Japan’s banks are committing more than ever to the country’s real estate industry.
Japanese financial institutions pumped a record ¥17.8 trillion ($112.6 billion) into the sector in 2025, up 15.1 percent year over year, the Japan Times reported, citing new data from the Bank of Japan. The total is roughly 70 percent higher than the peak recorded during the asset bubble in 1989 when bank lending to real estate reached ¥10.4 trillion ($65.4 billion).
The surge is being driven by rising property values in major cities, where redevelopment activity and demand for office space have kept deal flow alive even as other industries stumble. According to the Bank of Japan, lending to real estate now accounts for 30.9 percent of all new loans, up from the 1989 peak of 18 percent. Overall, real estate lending notched a fifth consecutive year of growth.

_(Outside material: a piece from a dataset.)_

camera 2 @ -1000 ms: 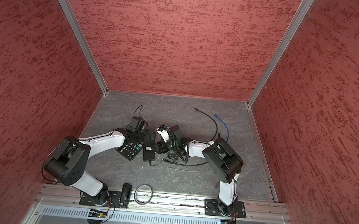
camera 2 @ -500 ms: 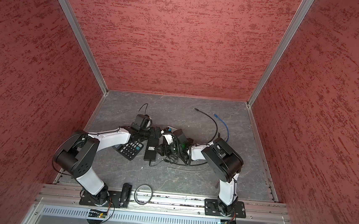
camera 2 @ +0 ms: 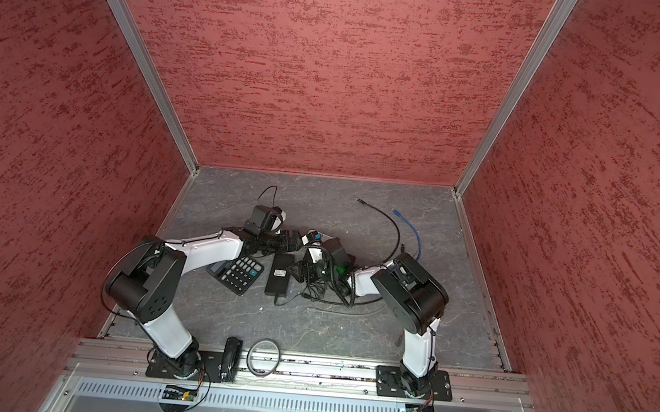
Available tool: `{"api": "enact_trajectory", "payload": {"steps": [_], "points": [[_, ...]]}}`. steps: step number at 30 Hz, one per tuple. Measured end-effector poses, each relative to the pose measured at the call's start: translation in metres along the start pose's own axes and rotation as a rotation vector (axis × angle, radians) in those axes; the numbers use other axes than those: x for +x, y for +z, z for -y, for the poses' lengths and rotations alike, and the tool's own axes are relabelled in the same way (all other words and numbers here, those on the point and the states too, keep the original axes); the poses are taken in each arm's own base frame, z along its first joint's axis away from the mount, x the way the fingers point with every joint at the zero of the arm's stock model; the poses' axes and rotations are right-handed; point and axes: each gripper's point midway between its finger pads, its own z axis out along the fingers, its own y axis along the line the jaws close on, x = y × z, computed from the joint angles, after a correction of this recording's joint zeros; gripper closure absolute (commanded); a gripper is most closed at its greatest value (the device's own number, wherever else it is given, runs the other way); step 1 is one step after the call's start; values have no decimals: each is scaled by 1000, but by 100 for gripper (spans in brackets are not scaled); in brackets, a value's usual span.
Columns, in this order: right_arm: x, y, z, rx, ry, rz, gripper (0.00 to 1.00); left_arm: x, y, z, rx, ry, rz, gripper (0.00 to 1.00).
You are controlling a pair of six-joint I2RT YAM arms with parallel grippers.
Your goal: Insert the plug into the switch port
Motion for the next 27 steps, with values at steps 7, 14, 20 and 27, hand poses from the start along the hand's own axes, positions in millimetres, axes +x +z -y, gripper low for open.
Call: {"api": "enact_trajectory", "payload": {"steps": [7,14,20,27], "points": [[0,2,-10,-72,-6,13,26,-5,-37,7,-39,11,42,0],[1,2,-18,-119,-5,4,30,20,-38,8,-79,-10,-6,0],[4,2,-20,-127,0,-7,34,43,-34,1,-128,-51,-44,0],[23,5,-21,-108,18,-75,36,70,-38,-14,-228,-139,-62,7]]}}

The lending spree has spread beyond the country’s megabanks. Regional lenders, squeezed by weak corporate borrowing demand in their home markets, are increasingly chasing property deals in Tokyo and other major metros. One regional bank in western Japan allocated more than 60 percent of roughly ¥11 billion ($69.2 million) in outstanding loans to the real estate and goods rental industries in a six-month period last year.

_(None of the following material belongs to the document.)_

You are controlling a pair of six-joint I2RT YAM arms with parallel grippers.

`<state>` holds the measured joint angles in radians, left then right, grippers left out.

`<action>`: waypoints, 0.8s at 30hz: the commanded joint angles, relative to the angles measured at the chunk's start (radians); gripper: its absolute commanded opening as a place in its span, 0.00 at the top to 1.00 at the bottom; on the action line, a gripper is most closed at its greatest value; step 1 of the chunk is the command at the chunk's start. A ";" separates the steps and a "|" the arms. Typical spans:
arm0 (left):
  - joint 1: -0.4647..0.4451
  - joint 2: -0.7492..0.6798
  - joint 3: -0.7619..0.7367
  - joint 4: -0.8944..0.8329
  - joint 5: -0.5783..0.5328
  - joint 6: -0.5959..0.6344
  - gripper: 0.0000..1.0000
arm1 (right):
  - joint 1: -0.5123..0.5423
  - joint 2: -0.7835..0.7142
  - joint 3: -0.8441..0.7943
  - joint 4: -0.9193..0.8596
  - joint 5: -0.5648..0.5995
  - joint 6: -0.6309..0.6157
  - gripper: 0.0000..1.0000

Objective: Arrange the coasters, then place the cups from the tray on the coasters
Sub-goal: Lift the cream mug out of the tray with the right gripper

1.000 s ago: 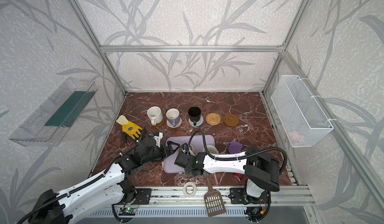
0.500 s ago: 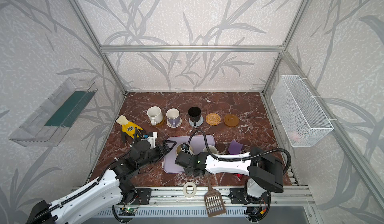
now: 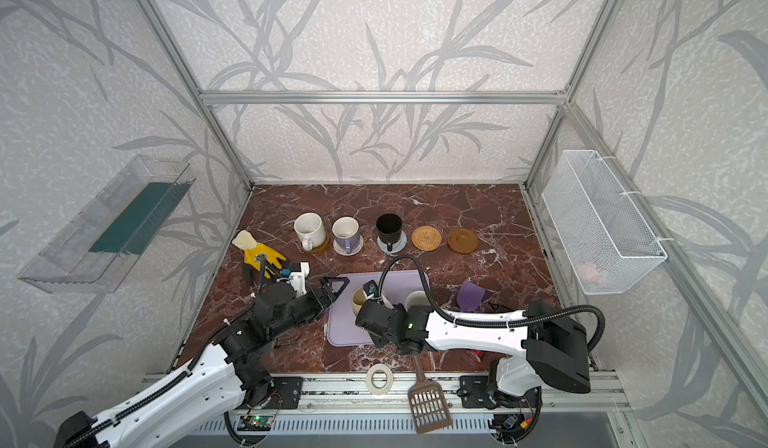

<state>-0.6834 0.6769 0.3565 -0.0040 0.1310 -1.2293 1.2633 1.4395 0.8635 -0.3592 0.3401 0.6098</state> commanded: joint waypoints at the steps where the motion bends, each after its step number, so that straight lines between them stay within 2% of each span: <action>1: 0.010 0.013 0.041 -0.011 0.009 0.014 0.07 | 0.004 -0.037 -0.021 0.064 0.052 0.014 1.00; 5: 0.014 0.049 0.044 -0.007 0.027 0.014 0.07 | 0.006 -0.023 -0.027 0.058 0.027 0.020 1.00; 8: 0.015 0.069 0.042 -0.033 0.034 0.026 0.07 | 0.013 0.012 -0.034 0.033 -0.002 0.070 1.00; 12: 0.019 0.086 0.024 -0.057 0.033 0.030 0.07 | 0.047 0.015 -0.091 0.061 0.031 0.101 1.00; 13: 0.020 0.088 0.021 -0.055 0.038 0.030 0.11 | 0.048 0.015 -0.098 0.065 0.030 0.108 1.00; 15: 0.022 0.085 0.019 -0.044 0.047 0.030 0.16 | 0.051 0.027 -0.098 0.060 0.014 0.110 0.96; 17: 0.023 0.079 0.021 -0.051 0.047 0.034 0.16 | 0.053 0.043 -0.093 0.049 0.010 0.109 0.90; 24: 0.038 0.069 0.021 -0.076 0.047 0.042 0.15 | 0.053 0.069 -0.058 0.031 0.033 0.105 0.83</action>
<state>-0.6537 0.7570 0.3714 -0.0559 0.1761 -1.1992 1.3109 1.4853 0.7864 -0.2852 0.3672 0.7048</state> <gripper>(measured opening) 0.846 0.185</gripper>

“High-quality property can be expected to generate stable rental income, making it easier for us to lend money to the sector, compared with industries that experience fluctuations in performance,” a real estate department official at a major banking group told the Japan Times.

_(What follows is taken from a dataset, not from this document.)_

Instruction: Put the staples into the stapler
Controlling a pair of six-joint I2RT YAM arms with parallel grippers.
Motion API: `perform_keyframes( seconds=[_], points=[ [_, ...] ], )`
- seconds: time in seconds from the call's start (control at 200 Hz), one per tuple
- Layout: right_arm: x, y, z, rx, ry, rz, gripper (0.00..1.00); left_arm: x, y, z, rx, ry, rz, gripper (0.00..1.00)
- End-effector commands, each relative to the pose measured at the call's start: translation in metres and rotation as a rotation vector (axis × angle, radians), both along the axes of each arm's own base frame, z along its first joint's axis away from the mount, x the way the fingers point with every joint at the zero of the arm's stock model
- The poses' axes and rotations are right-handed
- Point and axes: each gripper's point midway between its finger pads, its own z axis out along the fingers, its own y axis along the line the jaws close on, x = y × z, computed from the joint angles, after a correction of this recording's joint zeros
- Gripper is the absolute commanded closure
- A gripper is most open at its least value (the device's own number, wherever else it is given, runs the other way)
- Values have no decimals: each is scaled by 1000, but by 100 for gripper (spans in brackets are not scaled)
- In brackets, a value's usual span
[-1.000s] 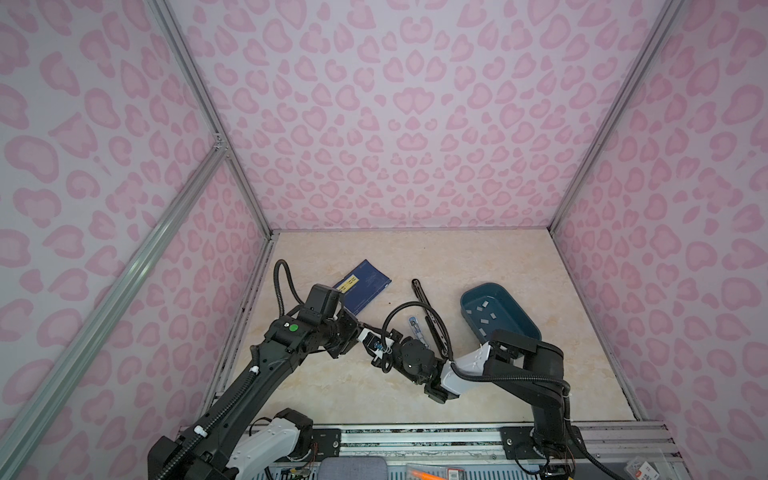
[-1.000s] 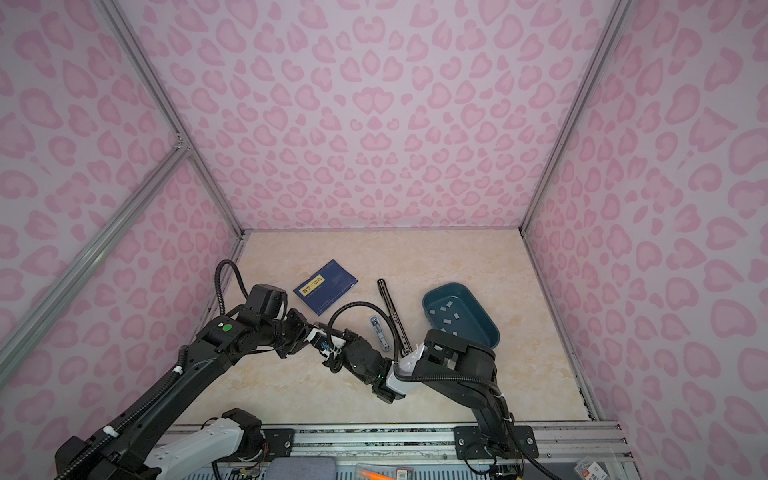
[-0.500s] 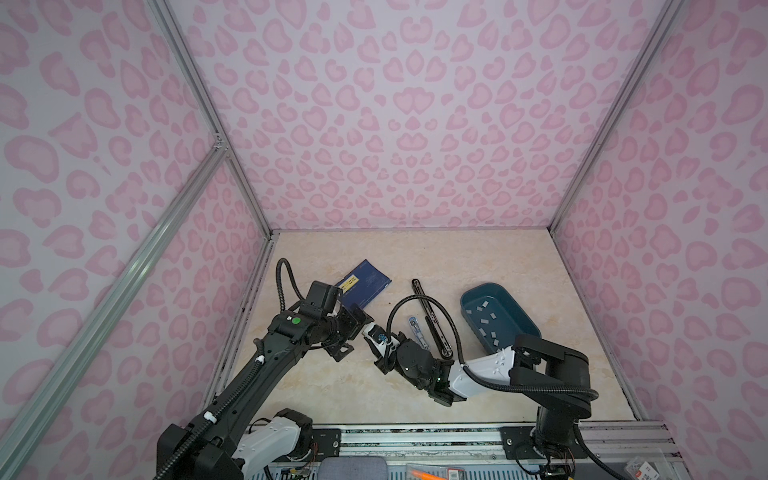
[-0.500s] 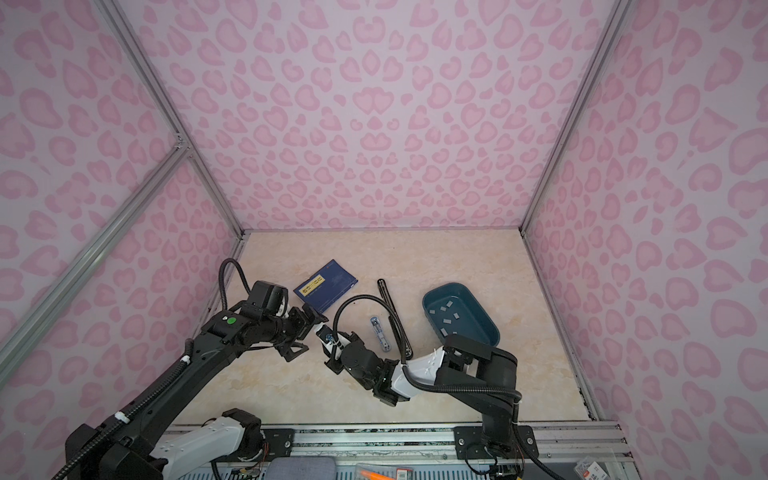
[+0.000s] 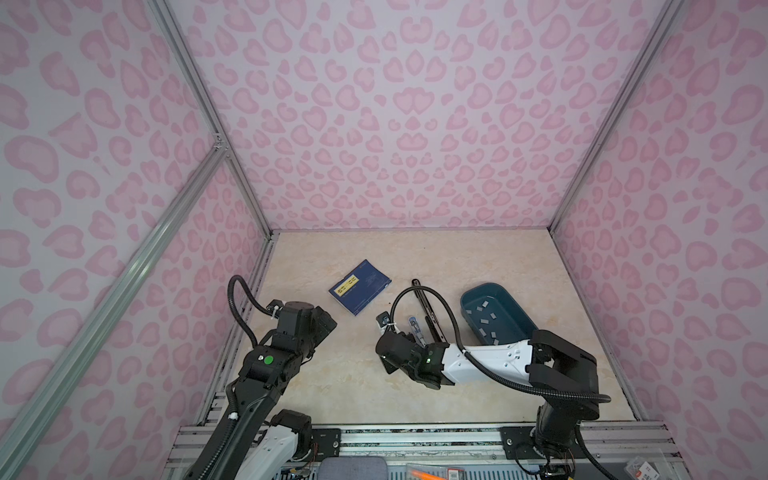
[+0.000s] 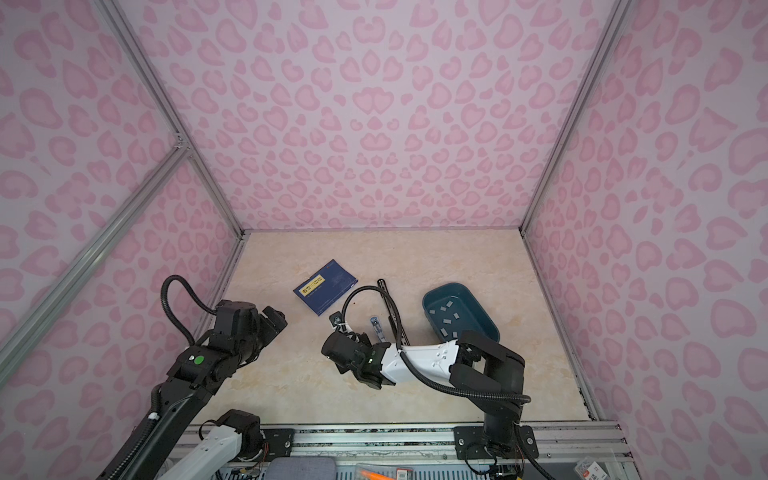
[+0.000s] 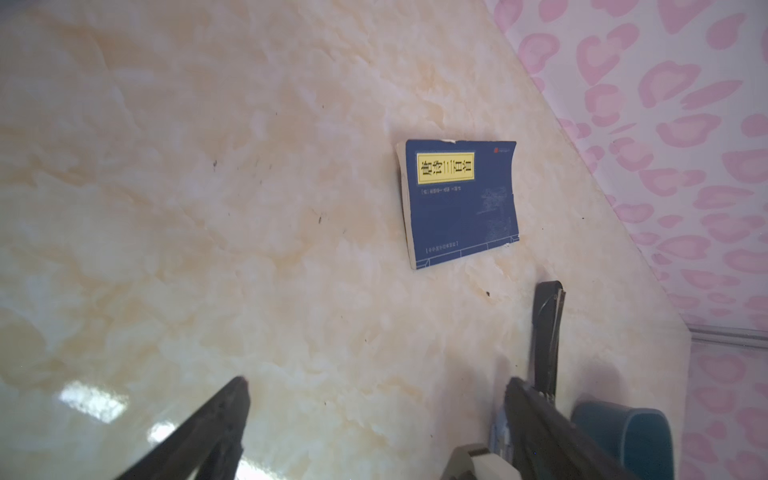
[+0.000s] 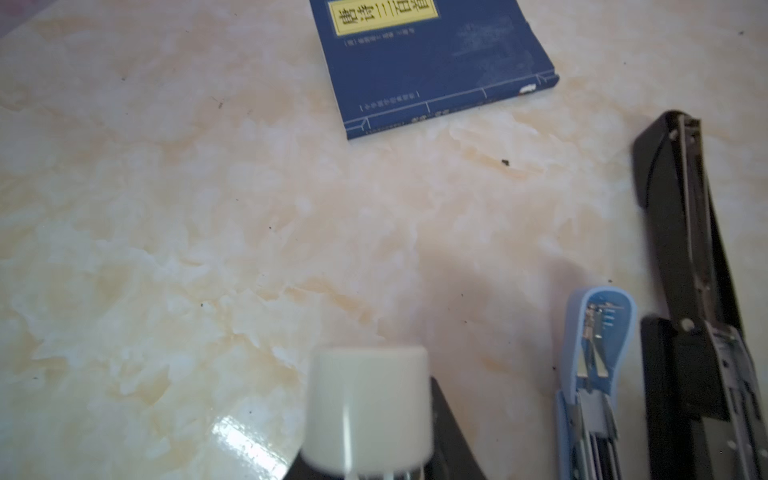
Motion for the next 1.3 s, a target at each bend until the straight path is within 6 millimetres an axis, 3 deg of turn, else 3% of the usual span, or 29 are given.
perform_keyframes(
  seconds=[0.0,0.33,0.415,0.59,0.795,1.145,1.295],
  points=[
    [-4,-28,-23,-79,133,-64,82,15,6,9,175,-150,-101,3],
    [16,-39,-38,-146,188,-121,79,10,19,-50,299,-26,-104,3],
    [22,-39,-44,-157,194,-134,77,11,12,-48,278,-57,-143,3],
    [28,-34,-60,-167,231,-137,76,4,16,-44,261,-119,-117,3],
    [28,-31,-62,-156,230,-145,67,-1,20,-40,253,-161,-92,3],
    [23,-32,-34,-130,164,-162,52,-4,21,-39,249,-176,-84,3],
    [24,-41,-12,-130,116,-184,47,-4,20,-37,244,-183,-90,3]
  ],
)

At the same time, regulators are starting to get uneasy. The Bank of Japan and the country’s Financial Services Agency are ramping up oversight as interest rates rise and concerns mount that property prices, particularly in urban markets, are overheating. Bank of Japan inspectors plan to scrutinize banks’ underwriting standards and “early warning” systems aimed at catching distressed borrowers before problems spiral, according to the report. Speculative activity, including cases where borrowers quickly flipped properties financed with bank debt, has already caught the attention of authorities.